GREENCOUNTYPETE said:


> the reality is it could have just as easily been an off duty cop , so they need to get their procedure worked out how they are going to not shoot each other just as much as not shooing CCW people.
> 
> unless off duty start wearing highly visible identification , and I mean bigger than the badge on their belt next to their holster , it seems the procedure they followed does nothing to address the danger to off duty and plain cloths officers getting shot.
> 
> ...


You made some good points, such as it could just as easily been a fellow LEO in that instance pursuing a suspect.
Part of the training is to identify a suspect as much as possible and assess the danger before using lethal force.
In hindsight, there are valid points for either side in this one.
The fact that it turned out to be the wrong guy indicates it couldn't have been THAT good of a decision.
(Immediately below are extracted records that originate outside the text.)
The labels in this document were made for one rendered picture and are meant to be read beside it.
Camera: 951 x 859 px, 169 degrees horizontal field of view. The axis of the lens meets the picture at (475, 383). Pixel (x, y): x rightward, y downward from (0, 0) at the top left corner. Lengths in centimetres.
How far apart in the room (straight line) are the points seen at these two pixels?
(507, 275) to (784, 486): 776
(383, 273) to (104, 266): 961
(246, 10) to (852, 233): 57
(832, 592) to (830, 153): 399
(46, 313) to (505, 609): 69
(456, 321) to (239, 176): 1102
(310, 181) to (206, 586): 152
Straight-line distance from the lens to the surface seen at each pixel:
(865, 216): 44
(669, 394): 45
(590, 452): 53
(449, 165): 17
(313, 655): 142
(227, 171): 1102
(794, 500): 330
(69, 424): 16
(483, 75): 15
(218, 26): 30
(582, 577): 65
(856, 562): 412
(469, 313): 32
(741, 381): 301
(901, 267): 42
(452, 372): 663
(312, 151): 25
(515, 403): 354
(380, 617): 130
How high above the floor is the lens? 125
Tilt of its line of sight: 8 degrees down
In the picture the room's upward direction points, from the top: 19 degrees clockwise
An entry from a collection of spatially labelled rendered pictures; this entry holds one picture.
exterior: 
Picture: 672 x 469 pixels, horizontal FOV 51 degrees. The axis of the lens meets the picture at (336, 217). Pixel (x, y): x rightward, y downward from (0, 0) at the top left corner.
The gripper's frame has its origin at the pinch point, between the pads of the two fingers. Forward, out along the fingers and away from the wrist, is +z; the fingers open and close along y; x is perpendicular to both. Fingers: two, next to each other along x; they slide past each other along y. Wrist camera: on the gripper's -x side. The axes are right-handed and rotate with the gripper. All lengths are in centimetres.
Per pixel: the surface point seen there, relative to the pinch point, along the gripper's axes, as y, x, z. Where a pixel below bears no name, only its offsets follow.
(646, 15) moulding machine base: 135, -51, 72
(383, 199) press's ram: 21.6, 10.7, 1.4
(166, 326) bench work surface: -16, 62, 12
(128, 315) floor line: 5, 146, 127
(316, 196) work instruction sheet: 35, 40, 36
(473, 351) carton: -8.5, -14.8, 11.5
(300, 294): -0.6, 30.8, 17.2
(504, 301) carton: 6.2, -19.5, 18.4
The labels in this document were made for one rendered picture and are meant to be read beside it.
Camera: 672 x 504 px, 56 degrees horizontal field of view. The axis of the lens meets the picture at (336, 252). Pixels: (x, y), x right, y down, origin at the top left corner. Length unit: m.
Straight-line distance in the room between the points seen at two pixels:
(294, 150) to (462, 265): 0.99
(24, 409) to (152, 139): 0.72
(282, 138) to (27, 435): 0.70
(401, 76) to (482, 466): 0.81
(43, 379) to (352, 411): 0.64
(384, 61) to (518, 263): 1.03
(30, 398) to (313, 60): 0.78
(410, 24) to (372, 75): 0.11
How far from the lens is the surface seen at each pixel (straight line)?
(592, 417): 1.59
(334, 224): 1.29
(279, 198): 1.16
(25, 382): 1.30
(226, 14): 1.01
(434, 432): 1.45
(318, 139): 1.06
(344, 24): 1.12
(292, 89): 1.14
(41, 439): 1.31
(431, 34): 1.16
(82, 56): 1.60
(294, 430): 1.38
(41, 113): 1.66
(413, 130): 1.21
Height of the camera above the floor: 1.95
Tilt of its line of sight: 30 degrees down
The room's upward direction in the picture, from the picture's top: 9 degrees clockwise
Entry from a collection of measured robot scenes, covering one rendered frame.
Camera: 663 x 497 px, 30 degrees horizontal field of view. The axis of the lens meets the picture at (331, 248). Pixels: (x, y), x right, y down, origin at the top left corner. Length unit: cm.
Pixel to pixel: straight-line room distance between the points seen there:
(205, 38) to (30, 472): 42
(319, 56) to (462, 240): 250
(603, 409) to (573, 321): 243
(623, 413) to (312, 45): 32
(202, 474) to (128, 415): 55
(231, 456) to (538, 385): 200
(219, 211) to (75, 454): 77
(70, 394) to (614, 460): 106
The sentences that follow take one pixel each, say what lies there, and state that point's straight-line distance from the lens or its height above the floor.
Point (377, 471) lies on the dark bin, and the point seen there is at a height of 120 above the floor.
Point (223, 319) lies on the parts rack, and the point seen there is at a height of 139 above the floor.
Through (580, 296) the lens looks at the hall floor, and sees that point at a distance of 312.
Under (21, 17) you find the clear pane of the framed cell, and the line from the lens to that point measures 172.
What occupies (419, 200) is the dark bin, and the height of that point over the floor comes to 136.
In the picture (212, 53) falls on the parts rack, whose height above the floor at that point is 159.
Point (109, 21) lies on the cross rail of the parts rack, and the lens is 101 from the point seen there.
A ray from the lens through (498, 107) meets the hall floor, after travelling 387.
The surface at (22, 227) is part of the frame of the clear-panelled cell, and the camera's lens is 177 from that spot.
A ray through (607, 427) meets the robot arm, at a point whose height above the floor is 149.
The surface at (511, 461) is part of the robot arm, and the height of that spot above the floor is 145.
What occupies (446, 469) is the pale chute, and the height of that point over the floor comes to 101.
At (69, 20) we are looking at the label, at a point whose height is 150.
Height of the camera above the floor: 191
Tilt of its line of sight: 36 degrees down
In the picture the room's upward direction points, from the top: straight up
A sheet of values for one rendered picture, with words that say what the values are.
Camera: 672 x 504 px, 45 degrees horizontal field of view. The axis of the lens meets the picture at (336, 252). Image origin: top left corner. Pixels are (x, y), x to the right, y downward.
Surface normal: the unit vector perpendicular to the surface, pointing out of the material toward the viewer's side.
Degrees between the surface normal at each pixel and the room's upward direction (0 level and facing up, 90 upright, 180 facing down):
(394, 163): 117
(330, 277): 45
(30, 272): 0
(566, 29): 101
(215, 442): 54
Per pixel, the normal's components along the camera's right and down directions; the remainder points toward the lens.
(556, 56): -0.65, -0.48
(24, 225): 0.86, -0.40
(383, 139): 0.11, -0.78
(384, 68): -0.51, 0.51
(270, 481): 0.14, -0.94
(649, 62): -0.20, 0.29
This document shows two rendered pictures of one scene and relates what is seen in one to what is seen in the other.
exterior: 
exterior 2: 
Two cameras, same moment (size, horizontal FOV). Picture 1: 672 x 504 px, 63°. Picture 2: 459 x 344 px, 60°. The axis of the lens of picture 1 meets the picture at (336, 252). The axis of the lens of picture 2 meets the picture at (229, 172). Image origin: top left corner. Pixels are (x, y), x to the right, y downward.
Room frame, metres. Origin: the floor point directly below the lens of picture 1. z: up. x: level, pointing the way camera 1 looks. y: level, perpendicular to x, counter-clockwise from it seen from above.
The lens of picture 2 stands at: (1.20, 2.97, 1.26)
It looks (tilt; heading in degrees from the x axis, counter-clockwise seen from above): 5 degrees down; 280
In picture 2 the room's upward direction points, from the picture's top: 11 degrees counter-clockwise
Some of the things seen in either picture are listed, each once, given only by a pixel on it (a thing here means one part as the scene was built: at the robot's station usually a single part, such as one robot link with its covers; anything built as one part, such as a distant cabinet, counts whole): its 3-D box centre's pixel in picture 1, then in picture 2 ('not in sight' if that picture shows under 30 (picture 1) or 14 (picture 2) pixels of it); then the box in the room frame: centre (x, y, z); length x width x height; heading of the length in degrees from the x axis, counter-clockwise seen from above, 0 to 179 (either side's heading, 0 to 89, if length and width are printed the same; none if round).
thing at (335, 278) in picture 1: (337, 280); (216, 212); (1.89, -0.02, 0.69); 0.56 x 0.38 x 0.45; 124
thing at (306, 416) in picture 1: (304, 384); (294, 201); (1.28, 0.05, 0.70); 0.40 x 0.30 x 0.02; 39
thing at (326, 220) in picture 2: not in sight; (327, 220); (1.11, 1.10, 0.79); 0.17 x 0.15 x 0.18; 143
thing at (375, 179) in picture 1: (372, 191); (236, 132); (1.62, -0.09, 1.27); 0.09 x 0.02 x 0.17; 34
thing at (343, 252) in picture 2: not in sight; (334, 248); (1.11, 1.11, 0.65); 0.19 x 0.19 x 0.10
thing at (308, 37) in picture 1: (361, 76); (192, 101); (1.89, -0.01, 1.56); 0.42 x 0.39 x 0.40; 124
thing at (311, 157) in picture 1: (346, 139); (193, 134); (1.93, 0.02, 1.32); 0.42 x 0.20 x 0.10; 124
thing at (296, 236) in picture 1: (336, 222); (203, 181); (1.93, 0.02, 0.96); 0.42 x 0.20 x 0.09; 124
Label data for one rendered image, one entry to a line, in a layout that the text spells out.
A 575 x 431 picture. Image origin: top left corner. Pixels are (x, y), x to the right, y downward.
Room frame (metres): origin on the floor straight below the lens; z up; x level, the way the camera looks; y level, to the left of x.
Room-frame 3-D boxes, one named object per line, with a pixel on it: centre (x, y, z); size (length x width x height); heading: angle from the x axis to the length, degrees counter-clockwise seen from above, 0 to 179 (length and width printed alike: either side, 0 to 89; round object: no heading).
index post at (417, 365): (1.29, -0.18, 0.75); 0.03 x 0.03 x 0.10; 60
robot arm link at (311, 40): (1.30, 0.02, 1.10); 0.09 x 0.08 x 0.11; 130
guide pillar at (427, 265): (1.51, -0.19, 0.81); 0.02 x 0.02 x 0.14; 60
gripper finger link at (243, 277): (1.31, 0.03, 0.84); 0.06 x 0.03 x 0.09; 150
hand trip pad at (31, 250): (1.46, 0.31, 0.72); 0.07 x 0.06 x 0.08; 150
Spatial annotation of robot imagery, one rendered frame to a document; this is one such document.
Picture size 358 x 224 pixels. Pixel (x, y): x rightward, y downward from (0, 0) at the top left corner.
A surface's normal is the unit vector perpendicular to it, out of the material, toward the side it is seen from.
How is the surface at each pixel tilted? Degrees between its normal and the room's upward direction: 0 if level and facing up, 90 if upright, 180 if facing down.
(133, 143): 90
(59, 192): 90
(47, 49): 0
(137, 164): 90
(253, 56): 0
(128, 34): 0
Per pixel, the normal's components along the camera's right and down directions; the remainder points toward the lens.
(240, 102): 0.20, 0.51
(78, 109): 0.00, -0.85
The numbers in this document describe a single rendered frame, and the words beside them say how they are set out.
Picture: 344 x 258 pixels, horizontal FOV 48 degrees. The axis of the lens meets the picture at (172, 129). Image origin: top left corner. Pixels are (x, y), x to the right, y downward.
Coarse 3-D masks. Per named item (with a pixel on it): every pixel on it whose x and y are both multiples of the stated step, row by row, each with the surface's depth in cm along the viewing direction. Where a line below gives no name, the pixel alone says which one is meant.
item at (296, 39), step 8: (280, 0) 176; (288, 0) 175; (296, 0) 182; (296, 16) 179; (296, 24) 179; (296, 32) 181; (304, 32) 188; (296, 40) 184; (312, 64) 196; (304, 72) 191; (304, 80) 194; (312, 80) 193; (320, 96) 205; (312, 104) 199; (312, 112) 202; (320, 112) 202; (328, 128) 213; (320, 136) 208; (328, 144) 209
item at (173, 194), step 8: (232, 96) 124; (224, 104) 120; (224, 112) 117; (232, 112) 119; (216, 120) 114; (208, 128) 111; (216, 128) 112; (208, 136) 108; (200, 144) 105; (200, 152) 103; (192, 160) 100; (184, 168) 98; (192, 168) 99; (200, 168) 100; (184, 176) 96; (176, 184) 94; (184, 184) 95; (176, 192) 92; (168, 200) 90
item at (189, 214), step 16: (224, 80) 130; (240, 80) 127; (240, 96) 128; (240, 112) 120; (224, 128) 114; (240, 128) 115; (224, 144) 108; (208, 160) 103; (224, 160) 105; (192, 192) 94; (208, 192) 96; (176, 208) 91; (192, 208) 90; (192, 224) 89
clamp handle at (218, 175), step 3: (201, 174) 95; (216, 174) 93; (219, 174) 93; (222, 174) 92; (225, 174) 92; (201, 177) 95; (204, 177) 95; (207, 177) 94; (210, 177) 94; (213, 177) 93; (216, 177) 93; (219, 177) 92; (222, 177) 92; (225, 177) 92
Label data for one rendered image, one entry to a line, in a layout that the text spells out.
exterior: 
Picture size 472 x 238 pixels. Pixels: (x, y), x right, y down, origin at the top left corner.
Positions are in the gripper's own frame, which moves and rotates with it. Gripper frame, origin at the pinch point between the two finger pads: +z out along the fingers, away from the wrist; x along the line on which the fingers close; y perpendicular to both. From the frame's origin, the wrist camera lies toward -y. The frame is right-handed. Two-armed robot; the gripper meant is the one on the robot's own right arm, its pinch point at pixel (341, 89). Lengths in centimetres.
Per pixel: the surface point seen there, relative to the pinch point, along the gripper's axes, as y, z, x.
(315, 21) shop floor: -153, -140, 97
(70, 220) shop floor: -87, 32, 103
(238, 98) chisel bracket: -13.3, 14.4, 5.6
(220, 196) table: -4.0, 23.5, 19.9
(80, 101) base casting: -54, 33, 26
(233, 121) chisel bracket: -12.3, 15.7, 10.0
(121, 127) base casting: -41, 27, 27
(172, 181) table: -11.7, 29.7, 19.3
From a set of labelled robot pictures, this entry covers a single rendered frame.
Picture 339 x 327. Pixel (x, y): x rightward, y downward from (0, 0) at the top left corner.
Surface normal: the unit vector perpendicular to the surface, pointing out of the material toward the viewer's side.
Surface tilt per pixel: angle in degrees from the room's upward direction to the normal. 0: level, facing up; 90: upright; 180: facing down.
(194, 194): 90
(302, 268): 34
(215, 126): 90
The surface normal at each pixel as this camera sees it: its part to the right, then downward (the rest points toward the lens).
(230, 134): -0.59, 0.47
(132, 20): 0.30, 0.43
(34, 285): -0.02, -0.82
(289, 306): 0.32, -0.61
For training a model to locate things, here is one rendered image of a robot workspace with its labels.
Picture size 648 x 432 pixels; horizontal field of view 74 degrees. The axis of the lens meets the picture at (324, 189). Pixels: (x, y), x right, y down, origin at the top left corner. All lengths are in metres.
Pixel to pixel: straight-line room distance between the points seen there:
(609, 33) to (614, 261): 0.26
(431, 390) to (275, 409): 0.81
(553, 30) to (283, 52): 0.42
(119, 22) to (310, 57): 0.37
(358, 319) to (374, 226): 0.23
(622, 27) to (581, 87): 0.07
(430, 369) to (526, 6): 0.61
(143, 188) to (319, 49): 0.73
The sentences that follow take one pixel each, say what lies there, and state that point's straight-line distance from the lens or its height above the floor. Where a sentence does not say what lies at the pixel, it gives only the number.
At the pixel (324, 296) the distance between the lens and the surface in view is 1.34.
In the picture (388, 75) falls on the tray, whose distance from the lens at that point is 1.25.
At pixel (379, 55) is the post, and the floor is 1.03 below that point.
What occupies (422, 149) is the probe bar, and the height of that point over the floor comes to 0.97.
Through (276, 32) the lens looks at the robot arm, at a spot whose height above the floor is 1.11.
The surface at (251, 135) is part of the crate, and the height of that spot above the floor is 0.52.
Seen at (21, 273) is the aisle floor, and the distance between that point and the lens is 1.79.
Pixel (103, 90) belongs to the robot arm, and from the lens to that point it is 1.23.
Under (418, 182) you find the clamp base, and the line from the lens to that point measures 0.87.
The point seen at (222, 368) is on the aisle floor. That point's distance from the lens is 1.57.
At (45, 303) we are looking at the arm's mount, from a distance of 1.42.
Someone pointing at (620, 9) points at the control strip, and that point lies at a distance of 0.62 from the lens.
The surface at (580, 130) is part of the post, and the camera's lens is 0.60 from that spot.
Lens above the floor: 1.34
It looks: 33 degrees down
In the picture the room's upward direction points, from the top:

It may be semantics, but perhaps a lesser term could be used other than "justified".
That means something else to most people, that there wasn't any mistakes made in the shooting by the police.
I never thought much about it before, but sometimes the words "tragic but not criminal" come to mind.......


----------



## AmericanStand (Jul 29, 2014)

IndyDave said:


> Even while that individual is mowing down defenseless victims?


 Even then. 
I’m sorry but westerns have influenced our character to the point where even in that situation shooting somebody in the back wont look right.


----------



## AmericanStand (Jul 29, 2014)

IndyDave said:


> Even while that individual is mowing down defenseless victims?


 And in this case he wasn’t mowing down helpless victims this goes to a basic flaw in police procedure in this country ,we are innocent until proven guilty ,to be proven guilty you have to do something. For the police to shoot somebody that is not doing something is wrong yeah translation that means you got to give him the first shot.


----------



## GREENCOUNTYPETE (Jul 25, 2006)

you don't have to give him first shot but but if he is in a low ready carry aiming at the floor (I don't know what this guy was doing ) and not raising his gun to shoot at you or even turning at you and is not firing further identification should be made because maybe it's the cop from the next town over trying to help out , he just happened to be at the Mall shopping with his wife.

this is one of the things that were being discussed in response to school shooters , you are going to have every available officer drop everything and go to the school.

will of duty officers take the time to put on some sort of Identification that can clearly be seen. do they even carry that in their personal cars?


----------



## Shrek (May 1, 2002)

This evening's television news had further coverage on this situation and instead of protest coverage , this time the report was a short interview with the Birmingham based defense attorney assigned to represent the original shooter who has been extradited back to Alabama for shooting a teenager that started the situation with the "shot heard round the mall" that ended with the uniform officer now on admin leave who shot the CCW permit holder in the stampede that followed.

Although I know that the D.A. must present their available evidence to the defense to prepare their case, I noted that the defense counsel of the defendant of the first part of this two incident situation stated that while he and the D.A. were in agreement that it was a complicated situation, neither of their offices yet had access to the official investigation reports yet.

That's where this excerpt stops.